Methods: A hospital based cross-sectional survey of patients with cancer was conducted in public and private hospitals between January and March 2018. Data was collected using a structured questionnaire. All direct medical and nonmedical expenditures were measured and reported as expenditure (US$) per patient (1US$ equivalent to 23.41 Ethiopian Birr). The CHE was estimated using a threshold of 10% of annual household income.

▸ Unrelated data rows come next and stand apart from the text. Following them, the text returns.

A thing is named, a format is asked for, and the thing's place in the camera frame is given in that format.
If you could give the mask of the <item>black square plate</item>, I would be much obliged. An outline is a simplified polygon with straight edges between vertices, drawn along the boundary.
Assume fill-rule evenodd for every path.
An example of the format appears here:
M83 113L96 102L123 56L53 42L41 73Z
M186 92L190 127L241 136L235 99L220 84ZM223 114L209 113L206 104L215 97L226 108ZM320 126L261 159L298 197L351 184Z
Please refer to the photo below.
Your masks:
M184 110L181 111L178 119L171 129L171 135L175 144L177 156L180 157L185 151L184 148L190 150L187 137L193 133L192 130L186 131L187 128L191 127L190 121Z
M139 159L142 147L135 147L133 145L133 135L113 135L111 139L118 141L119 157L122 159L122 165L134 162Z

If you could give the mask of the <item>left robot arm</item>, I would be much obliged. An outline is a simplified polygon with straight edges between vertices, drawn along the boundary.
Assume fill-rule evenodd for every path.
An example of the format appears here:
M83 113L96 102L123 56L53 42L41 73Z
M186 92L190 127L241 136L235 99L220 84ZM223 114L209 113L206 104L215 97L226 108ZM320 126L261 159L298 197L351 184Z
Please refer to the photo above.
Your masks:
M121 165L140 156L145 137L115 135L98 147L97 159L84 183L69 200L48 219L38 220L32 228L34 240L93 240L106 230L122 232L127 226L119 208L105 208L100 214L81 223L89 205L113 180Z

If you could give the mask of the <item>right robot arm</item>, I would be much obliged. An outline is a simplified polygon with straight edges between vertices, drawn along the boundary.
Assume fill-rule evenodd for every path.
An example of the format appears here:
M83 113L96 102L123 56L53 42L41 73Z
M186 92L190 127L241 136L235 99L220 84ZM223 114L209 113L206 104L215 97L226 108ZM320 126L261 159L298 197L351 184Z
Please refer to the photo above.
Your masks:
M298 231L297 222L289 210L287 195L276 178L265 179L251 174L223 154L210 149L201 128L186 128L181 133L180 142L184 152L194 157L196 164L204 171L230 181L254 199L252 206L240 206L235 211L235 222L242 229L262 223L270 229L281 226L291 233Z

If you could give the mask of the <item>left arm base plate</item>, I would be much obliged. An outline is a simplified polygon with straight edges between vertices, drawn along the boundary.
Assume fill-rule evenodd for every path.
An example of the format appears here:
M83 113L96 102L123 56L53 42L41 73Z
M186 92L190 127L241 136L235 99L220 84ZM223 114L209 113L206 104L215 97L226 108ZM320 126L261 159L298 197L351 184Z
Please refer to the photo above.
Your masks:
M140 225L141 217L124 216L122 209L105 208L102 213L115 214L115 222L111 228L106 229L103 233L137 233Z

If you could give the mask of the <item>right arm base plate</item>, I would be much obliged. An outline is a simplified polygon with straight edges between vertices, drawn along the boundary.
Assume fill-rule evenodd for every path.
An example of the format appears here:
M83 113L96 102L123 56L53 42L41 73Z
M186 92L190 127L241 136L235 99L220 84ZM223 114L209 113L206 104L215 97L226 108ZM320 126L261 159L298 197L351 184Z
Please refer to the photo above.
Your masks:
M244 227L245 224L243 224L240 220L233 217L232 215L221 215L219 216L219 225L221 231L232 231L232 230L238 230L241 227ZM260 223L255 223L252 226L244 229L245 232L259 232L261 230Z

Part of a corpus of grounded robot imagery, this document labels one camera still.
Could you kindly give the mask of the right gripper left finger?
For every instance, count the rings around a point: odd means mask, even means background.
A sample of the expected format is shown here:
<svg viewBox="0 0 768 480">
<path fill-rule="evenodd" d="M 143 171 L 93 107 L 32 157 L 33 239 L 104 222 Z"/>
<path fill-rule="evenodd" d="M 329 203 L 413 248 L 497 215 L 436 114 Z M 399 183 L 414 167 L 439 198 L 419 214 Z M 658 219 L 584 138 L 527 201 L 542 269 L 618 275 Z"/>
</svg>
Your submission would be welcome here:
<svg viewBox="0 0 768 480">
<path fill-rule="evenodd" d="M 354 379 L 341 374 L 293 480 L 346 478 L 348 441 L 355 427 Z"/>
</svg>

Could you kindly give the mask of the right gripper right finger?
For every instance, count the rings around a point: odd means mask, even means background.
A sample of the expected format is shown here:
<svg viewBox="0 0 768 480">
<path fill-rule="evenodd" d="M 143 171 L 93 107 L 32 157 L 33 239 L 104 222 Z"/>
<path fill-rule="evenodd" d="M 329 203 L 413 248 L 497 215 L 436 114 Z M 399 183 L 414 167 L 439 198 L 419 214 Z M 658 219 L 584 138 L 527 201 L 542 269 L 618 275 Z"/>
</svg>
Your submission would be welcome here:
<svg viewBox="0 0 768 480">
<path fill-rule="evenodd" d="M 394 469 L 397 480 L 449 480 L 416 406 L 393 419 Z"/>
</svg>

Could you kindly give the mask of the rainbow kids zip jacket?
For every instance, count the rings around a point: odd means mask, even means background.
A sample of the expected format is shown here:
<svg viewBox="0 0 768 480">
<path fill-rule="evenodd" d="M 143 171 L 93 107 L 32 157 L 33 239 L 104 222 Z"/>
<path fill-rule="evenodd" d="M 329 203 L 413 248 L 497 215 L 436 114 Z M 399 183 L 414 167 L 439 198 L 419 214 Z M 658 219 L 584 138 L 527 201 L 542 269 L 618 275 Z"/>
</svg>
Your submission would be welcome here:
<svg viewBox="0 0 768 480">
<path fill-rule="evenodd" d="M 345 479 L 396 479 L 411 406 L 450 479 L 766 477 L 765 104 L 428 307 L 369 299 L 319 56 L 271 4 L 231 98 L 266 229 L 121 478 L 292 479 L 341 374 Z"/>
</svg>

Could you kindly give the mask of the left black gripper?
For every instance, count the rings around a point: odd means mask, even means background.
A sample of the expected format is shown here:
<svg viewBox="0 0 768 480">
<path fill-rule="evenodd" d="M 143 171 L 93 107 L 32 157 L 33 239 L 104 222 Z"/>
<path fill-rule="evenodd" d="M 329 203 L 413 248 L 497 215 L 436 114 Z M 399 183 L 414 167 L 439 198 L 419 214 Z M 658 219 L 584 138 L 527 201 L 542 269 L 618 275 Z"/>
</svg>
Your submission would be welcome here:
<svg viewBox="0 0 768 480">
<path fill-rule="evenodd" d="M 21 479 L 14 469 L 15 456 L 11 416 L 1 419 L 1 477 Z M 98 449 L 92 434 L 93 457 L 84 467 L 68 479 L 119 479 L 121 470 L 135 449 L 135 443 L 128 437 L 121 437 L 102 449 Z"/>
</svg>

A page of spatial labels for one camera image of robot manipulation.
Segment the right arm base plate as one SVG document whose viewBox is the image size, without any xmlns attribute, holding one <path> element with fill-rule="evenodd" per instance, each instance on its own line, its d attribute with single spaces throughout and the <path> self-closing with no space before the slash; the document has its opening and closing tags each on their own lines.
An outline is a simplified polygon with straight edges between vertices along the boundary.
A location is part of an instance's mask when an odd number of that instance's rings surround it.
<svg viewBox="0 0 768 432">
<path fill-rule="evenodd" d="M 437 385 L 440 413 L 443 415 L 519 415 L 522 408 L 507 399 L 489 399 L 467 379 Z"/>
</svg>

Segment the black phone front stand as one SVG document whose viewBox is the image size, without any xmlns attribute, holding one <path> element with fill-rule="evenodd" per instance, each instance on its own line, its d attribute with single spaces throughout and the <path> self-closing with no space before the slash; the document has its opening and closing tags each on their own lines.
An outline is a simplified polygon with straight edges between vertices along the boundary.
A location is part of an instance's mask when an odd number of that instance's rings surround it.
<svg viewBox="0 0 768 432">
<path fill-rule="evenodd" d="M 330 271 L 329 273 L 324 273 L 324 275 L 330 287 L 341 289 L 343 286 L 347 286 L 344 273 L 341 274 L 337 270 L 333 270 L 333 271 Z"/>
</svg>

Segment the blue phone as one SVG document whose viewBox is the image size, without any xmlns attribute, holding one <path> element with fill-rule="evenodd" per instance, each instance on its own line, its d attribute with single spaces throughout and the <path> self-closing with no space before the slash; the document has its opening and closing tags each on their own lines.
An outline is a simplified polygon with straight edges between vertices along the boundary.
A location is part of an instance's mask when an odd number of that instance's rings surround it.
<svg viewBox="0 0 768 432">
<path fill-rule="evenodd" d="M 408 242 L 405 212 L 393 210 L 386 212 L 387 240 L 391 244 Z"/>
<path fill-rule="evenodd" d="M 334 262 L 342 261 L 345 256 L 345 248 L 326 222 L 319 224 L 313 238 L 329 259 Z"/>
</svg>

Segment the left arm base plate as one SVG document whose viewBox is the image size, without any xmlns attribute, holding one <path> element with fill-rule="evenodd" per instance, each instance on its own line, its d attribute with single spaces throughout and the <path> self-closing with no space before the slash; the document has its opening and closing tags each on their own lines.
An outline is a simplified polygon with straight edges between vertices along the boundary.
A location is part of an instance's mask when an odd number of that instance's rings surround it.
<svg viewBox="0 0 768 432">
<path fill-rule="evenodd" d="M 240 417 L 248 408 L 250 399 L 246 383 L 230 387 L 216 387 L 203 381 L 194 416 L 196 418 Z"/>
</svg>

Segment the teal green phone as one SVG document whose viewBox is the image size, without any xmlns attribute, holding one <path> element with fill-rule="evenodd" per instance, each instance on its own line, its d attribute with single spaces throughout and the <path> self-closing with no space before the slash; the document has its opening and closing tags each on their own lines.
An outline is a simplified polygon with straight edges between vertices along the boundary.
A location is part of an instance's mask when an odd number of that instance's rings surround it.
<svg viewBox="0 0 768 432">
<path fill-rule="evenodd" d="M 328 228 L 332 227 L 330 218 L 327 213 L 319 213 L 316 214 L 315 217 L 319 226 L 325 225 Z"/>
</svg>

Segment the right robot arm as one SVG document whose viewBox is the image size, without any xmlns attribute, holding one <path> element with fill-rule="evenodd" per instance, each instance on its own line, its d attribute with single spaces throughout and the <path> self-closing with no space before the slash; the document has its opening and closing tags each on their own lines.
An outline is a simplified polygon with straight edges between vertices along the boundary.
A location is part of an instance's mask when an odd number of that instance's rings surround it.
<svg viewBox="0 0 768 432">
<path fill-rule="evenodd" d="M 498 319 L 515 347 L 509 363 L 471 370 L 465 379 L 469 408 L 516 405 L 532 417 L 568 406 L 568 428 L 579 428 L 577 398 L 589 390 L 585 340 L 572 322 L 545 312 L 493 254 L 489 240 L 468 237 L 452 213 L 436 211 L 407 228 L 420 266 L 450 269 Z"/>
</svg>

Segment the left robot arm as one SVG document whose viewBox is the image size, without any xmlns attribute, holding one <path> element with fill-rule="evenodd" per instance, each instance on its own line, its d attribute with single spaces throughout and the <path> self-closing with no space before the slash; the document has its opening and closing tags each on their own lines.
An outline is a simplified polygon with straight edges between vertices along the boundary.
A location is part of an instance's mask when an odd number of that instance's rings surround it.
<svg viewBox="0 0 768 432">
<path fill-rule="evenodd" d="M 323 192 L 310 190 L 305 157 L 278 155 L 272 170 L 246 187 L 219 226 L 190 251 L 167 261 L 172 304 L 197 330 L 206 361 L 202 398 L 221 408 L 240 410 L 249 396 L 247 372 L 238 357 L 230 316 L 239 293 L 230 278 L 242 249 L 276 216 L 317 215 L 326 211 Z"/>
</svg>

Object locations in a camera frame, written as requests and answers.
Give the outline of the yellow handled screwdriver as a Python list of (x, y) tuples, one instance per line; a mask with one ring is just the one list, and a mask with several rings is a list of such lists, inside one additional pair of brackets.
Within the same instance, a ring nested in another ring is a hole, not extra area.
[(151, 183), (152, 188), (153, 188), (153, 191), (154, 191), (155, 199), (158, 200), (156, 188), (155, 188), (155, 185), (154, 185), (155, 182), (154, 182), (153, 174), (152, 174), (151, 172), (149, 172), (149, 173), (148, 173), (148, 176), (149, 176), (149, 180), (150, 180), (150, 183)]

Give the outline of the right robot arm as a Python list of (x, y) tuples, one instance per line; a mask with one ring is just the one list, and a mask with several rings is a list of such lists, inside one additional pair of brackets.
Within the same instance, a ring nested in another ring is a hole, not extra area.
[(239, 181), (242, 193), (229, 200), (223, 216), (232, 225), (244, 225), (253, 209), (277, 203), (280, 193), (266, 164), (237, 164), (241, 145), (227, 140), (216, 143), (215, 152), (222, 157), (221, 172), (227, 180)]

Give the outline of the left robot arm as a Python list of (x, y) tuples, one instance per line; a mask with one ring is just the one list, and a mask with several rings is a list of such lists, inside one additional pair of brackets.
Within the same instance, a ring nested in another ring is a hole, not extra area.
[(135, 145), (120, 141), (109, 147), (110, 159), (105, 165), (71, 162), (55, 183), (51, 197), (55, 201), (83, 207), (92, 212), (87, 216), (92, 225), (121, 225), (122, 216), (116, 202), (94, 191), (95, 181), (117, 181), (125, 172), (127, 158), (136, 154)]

Results: A total of 352 (response rate of 87.1%) participants were interviewed. Majority (73.3%) of the respondents were females; most (94%) from public hospitals and their mean (±SD) age was 48±13.2 years. Breast (36.9%) and Cervical (16.5%) cancers accounted the largest proportion. Vast majority (74.4%) of patients experienced CHE with mean overall expenditure of $2366 per patient (median: $1708). Medical expenditure sharedthe highest overall expenditure (83.6%) with mean medical and nonmedical costs of $1978 (median: $1394) and $388 (median: $222), respectively. Patients who took greater than six cycles of chemotherapy (AOR: 3.64; 95% CI: 1.11-11.92), and age (AOR: 1.03; 95% CI: 1.01-1.06) were significantly associated with CHE. Household saving (85.5%) followed by financial support (43.0%) were the main coping strategies.
Conclusion: A substantial number of patients with cancer are exposed to CHE with considerable medical expenditure. Hence, while efficient mobilization of the over introduced health insurance scheme other better prepayment or insurance mechanisms should also be considered to ensure financial risk protection and realize universal health coverage for patients with cancer.